> DATASET CONTENT:
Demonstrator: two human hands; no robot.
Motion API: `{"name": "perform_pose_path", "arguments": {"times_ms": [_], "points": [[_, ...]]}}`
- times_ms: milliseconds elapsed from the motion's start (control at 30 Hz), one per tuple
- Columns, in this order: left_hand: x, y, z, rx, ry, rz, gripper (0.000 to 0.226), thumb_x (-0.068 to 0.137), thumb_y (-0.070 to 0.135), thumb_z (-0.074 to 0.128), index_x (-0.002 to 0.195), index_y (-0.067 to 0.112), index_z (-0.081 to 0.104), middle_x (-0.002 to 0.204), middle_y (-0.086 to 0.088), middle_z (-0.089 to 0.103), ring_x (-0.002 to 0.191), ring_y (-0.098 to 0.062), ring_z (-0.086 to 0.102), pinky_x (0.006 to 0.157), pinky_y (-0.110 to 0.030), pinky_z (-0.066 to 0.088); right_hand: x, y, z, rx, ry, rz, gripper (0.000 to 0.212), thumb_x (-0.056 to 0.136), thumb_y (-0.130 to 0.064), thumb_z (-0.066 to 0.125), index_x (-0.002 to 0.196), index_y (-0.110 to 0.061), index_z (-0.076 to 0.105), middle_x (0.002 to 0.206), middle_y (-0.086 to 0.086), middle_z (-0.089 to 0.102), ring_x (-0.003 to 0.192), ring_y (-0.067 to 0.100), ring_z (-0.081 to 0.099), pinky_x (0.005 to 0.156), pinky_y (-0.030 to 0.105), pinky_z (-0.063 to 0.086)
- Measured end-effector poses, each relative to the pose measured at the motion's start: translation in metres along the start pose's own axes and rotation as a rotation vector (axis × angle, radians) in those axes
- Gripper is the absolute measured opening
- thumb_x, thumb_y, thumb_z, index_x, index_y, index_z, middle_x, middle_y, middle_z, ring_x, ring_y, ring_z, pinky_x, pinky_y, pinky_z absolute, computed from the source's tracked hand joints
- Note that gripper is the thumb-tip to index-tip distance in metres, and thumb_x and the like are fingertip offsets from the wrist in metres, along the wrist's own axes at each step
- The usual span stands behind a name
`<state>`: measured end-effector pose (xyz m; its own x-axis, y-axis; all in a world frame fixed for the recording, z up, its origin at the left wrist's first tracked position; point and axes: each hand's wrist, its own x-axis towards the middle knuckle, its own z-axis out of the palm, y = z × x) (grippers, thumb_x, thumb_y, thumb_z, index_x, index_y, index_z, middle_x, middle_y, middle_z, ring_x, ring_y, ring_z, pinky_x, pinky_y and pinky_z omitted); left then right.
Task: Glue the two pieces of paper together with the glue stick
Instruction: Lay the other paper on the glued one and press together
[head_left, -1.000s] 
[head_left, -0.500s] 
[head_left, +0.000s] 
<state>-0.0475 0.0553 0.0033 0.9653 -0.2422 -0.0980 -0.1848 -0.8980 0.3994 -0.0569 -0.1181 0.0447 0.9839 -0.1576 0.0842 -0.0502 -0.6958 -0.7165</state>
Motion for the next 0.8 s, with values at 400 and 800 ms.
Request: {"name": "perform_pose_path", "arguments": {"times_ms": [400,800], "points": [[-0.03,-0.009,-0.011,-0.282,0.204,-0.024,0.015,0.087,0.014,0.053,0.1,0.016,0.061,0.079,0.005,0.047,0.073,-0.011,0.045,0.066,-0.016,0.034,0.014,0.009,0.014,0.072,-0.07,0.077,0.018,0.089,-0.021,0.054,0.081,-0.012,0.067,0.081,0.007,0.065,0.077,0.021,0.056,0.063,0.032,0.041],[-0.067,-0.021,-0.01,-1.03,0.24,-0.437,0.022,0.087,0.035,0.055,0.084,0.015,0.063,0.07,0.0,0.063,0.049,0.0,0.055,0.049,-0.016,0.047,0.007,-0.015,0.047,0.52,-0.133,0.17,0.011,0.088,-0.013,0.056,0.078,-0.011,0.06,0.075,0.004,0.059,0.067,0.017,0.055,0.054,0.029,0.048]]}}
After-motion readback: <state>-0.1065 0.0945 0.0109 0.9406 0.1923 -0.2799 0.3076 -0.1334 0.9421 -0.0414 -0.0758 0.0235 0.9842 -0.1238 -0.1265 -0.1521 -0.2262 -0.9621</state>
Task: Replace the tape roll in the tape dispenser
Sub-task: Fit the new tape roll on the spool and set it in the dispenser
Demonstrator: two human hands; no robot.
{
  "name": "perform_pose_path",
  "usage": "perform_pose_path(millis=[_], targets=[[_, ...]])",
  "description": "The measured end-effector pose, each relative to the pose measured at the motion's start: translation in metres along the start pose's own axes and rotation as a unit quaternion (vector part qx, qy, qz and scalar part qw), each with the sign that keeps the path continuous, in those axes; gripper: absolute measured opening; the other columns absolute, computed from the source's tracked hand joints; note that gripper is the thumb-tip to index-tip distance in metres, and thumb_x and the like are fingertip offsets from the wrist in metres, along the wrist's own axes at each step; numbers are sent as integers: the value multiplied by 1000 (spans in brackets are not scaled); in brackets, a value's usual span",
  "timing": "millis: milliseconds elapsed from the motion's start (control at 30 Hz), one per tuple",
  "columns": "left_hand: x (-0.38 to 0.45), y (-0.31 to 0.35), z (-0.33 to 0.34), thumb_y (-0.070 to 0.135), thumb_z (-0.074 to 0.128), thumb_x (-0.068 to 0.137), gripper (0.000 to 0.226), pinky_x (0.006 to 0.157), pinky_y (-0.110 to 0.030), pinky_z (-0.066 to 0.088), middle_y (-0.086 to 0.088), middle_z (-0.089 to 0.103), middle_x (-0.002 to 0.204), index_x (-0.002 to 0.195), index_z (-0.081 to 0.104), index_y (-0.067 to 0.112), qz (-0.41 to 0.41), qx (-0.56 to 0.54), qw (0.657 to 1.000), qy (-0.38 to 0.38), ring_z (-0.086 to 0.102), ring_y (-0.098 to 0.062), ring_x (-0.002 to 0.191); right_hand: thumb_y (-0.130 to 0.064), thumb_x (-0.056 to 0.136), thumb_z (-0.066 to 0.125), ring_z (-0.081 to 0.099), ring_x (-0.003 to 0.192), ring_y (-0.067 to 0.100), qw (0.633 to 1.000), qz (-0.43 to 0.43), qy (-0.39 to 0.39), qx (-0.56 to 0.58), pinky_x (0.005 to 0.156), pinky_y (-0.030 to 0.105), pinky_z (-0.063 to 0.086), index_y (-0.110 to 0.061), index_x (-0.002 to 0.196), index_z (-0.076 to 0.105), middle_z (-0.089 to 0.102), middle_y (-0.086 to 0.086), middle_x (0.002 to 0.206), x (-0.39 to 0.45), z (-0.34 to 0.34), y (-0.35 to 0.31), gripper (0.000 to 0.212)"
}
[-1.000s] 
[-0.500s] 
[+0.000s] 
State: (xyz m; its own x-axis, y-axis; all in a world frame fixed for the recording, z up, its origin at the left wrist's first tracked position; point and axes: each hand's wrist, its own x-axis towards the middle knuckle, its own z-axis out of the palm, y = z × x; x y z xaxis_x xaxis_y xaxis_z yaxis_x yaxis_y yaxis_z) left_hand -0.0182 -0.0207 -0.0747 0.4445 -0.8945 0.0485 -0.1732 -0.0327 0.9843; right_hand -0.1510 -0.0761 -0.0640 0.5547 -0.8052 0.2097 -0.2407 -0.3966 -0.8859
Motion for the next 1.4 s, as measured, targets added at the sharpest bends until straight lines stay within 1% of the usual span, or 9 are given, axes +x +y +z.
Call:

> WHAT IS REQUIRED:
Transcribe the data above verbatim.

> WRITTEN SOLUTION:
Demonstrator: two human hands; no robot.
Motion API: `{"name": "perform_pose_path", "arguments": {"times_ms": [_], "points": [[_, ...]]}}`
- times_ms: milliseconds elapsed from the motion's start (control at 30 Hz), one per tuple
- Columns, in this order: left_hand: x, y, z, rx, ry, rz, gripper (0.000 to 0.226), thumb_x (-0.068 to 0.137), thumb_y (-0.070 to 0.135), thumb_z (-0.074 to 0.128), index_x (-0.002 to 0.195), index_y (-0.067 to 0.112), index_z (-0.081 to 0.104), middle_x (-0.002 to 0.204), middle_y (-0.086 to 0.088), middle_z (-0.089 to 0.103), ring_x (-0.002 to 0.191), ring_y (-0.098 to 0.062), ring_z (-0.086 to 0.102), pinky_x (0.006 to 0.157), pinky_y (-0.110 to 0.030), pinky_z (-0.066 to 0.088); right_hand: x, y, z, rx, ry, rz, gripper (0.000 to 0.212), thumb_x (-0.056 to 0.136), thumb_y (-0.130 to 0.064), thumb_z (-0.066 to 0.125), index_x (-0.002 to 0.196), index_y (-0.110 to 0.061), index_z (-0.076 to 0.105), middle_x (0.002 to 0.206), middle_y (-0.086 to 0.086), middle_z (-0.089 to 0.102), ring_x (-0.003 to 0.192), ring_y (-0.067 to 0.100), ring_z (-0.081 to 0.099), pinky_x (0.005 to 0.156), pinky_y (-0.030 to 0.105), pinky_z (-0.063 to 0.086)
- Measured end-effector poses, each relative to the pose measured at the motion's start: translation in metres along the start pose's own axes and rotation as a rotation vector (axis × angle, radians) in those axes
- Gripper is the absolute measured opening
- thumb_x, thumb_y, thumb_z, index_x, index_y, index_z, middle_x, middle_y, middle_z, ring_x, ring_y, ring_z, pinky_x, pinky_y, pinky_z absolute, computed from the source's tracked hand joints
- Note that gripper is the thumb-tip to index-tip distance in metres, and thumb_x and the like are fingertip offsets from the wrist in metres, along the wrist's own axes at each step
- The usual span stands behind a name
`<state>`: measured end-effector pose (xyz m; its own x-axis, y-axis; all in a world frame fixed for the recording, z up, its origin at the left wrist's first tracked position; point and axes: each hand's wrist, its own x-axis towards the middle knuckle, its own z-axis out of the palm, y = z × x) (grippers, thumb_x, thumb_y, thumb_z, index_x, index_y, index_z, middle_x, middle_y, middle_z, ring_x, ring_y, ring_z, pinky_x, pinky_y and pinky_z omitted); left then right.
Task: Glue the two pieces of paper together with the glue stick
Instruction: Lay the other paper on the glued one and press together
[head_left, -1.000s] 
[head_left, -0.500s] 
[head_left, +0.000s] 
<state>-0.0475 0.0553 0.0033 0.9653 -0.2422 -0.0980 -0.1848 -0.8980 0.3994 -0.0569 -0.1181 0.0447 0.9839 -0.1576 0.0842 -0.0502 -0.6958 -0.7165</state>
Motion for the next 0.8 s, with values at 400 and 800 ms.
Request: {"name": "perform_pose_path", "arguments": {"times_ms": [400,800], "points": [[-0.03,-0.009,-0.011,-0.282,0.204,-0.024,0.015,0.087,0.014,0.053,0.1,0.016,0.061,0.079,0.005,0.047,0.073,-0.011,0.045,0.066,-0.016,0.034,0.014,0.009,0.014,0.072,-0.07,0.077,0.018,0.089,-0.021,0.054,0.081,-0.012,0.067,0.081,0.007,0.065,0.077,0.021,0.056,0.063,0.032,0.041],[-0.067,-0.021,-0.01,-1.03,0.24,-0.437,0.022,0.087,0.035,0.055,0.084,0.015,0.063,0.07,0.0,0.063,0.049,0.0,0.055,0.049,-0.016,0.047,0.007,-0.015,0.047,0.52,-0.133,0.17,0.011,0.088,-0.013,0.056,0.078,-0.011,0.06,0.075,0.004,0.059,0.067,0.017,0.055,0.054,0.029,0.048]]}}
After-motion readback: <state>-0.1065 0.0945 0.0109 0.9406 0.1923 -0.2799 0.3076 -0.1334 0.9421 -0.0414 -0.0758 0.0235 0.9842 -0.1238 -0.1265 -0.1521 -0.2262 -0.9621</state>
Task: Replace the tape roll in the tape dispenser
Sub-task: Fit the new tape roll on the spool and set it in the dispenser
Demonstrator: two human hands; no robot.
{
  "name": "perform_pose_path",
  "usage": "perform_pose_path(millis=[_], targets=[[_, ...]])",
  "description": "The measured end-effector pose, each relative to the pose measured at the motion's start: translation in metres along the start pose's own axes and rotation as a unit quaternion (vector part qx, qy, qz and scalar part qw), each with the sign that keeps the path continuous, in those axes; gripper: absolute measured opening; the other columns absolute, computed from the source's tracked hand joints; note that gripper is the thumb-tip to index-tip distance in metres, and thumb_x and the like are fingertip offsets from the wrist in metres, along the wrist's own axes at each step; numbers are sent as integers: the value multiplied by 1000 (spans in brackets are not scaled); in brackets, a value's usual span",
  "timing": "millis: milliseconds elapsed from the motion's start (control at 30 Hz), one per tuple",
  "columns": "left_hand: x (-0.38 to 0.45), y (-0.31 to 0.35), z (-0.33 to 0.34), thumb_y (-0.070 to 0.135), thumb_z (-0.074 to 0.128), thumb_x (-0.068 to 0.137), gripper (0.000 to 0.226), pinky_x (0.006 to 0.157), pinky_y (-0.110 to 0.030), pinky_z (-0.066 to 0.088), middle_y (-0.086 to 0.088), middle_z (-0.089 to 0.103), middle_x (-0.002 to 0.204), index_x (-0.002 to 0.195), index_z (-0.081 to 0.104), index_y (-0.067 to 0.112), qz (-0.41 to 0.41), qx (-0.56 to 0.54), qw (0.657 to 1.000), qy (-0.38 to 0.38), ring_z (-0.086 to 0.102), ring_y (-0.098 to 0.062), ring_x (-0.002 to 0.191); right_hand: thumb_y (-0.130 to 0.064), thumb_x (-0.056 to 0.136), thumb_z (-0.066 to 0.125), ring_z (-0.081 to 0.099), ring_x (-0.003 to 0.192), ring_y (-0.067 to 0.100), qw (0.633 to 1.000), qz (-0.43 to 0.43), qy (-0.39 to 0.39), qx (-0.56 to 0.58), pinky_x (0.005 to 0.156), pinky_y (-0.030 to 0.105), pinky_z (-0.063 to 0.086), index_y (-0.110 to 0.061), index_x (-0.002 to 0.196), index_z (-0.076 to 0.105), middle_z (-0.089 to 0.102), middle_y (-0.086 to 0.086), middle_x (0.002 to 0.206), x (-0.39 to 0.45), z (-0.34 to 0.34), y (-0.35 to 0.31), gripper (0.000 to 0.212)"
}
[-1.000s] 
[-0.500s] 
[+0.000s] 
State: (xyz m; its own x-axis, y-axis; all in a world frame fixed for the recording, z up, its origin at the left wrist's first tracked position; point and axes: each hand's wrist, its own x-axis towards the middle knuckle, its own z-axis out of the palm, y = z × x; x y z xaxis_x xaxis_y xaxis_z yaxis_x yaxis_y yaxis_z) left_hand -0.0182 -0.0207 -0.0747 0.4445 -0.8945 0.0485 -0.1732 -0.0327 0.9843; right_hand -0.1510 -0.0761 -0.0640 0.5547 -0.8052 0.2097 -0.2407 -0.3966 -0.8859
Motion for the next 1.4 s, as measured, targets added at the sharpest bends until straight lines stay within 1% of the usual span, or 9 are given, axes +x +y +z.
Call:

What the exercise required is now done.